● Task requirements:
Your reply must consist of the data below, reproduced character for character.

● Data excerpt:
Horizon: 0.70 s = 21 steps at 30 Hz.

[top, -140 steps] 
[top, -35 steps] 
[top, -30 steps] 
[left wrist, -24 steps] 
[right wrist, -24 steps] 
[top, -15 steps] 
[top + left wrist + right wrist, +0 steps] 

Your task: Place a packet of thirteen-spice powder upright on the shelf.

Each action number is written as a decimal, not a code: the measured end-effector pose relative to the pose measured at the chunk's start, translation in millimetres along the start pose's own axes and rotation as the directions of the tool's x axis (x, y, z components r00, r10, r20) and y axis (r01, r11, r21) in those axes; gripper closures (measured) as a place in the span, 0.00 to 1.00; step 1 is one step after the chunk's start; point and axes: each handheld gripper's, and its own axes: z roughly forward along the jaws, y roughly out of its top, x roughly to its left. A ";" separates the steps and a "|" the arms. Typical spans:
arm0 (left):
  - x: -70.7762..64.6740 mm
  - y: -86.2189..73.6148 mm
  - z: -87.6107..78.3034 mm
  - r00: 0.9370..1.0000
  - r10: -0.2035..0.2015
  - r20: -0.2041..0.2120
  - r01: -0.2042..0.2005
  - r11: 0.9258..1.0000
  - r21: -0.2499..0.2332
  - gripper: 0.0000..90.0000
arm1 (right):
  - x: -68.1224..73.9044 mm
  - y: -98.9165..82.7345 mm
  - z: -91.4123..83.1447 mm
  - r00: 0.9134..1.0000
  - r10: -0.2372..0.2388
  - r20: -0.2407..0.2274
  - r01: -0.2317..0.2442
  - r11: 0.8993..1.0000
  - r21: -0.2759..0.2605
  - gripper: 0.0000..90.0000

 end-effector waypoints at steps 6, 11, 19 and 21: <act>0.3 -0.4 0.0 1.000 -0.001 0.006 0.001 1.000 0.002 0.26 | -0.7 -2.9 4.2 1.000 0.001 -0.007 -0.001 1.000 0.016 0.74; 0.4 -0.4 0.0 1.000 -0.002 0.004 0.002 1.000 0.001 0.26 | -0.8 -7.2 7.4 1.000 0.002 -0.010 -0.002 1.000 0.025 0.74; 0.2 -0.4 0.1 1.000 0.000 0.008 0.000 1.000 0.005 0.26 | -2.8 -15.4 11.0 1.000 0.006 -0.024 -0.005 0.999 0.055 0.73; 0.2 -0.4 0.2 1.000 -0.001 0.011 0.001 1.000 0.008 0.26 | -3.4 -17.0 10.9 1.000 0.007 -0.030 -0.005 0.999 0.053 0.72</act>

● Expected answer:
Horizon: 0.70 s = 21 steps at 30 Hz.

[top, -140 steps] 
[top, -35 steps] 
[top, -30 steps] 
[left wrist, -24 steps] 
[right wrist, -24 steps] 
[top, -15 steps] 
[top + left wrist + right wrist, +0 steps] 

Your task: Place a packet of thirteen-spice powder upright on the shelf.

Each action number is written as a decimal, not a code: the measured end-effector pose relative to the pose measured at the chunk's start, translation in millimetres along the start pose's own axes and rotation as the directions of the tool's x axis (x, y, z components r00, r10, r20) and y axis (r01, r11, r21) in those axes; gripper closures (measured) as a place in the span, 0.00 to 1.00; step 1 is one step after the chunk's start; point and axes: each handheld gripper's, and its own axes: z roughly forward along the jaws, y roughly out of its top, x roughly to its left. A ";" separates the steps and a "|" the arms. Typical spans:
arm0 (left):
  - x: -70.7762..64.6740 mm
  - y: -86.2189..73.6148 mm
  - z: -87.6107..78.3034 mm
  - r00: 0.9370..1.0000
  - r10: -0.2035..0.2015
  - r20: -0.2041..0.2120
  - r01: -0.2042..0.2005
  - r11: 0.9258..1.0000
  - r21: -0.2499..0.2332
  - gripper: 0.0000..90.0000
arm1 (right):
  - x: -68.1224..73.9044 mm
  - y: -98.9165..82.7345 mm
  - z: -91.4123..83.1447 mm
  - r00: 0.9134..1.0000
  - r10: -0.2372..0.2388
  - r20: -0.2407..0.2274
  - r01: -0.2317..0.2442
  - r11: 0.8993..1.0000
  - r21: -0.2759..0.2605
  - gripper: 0.0000..90.0000

 end-effector waypoints at steps 6, 11, 19 and 21: <act>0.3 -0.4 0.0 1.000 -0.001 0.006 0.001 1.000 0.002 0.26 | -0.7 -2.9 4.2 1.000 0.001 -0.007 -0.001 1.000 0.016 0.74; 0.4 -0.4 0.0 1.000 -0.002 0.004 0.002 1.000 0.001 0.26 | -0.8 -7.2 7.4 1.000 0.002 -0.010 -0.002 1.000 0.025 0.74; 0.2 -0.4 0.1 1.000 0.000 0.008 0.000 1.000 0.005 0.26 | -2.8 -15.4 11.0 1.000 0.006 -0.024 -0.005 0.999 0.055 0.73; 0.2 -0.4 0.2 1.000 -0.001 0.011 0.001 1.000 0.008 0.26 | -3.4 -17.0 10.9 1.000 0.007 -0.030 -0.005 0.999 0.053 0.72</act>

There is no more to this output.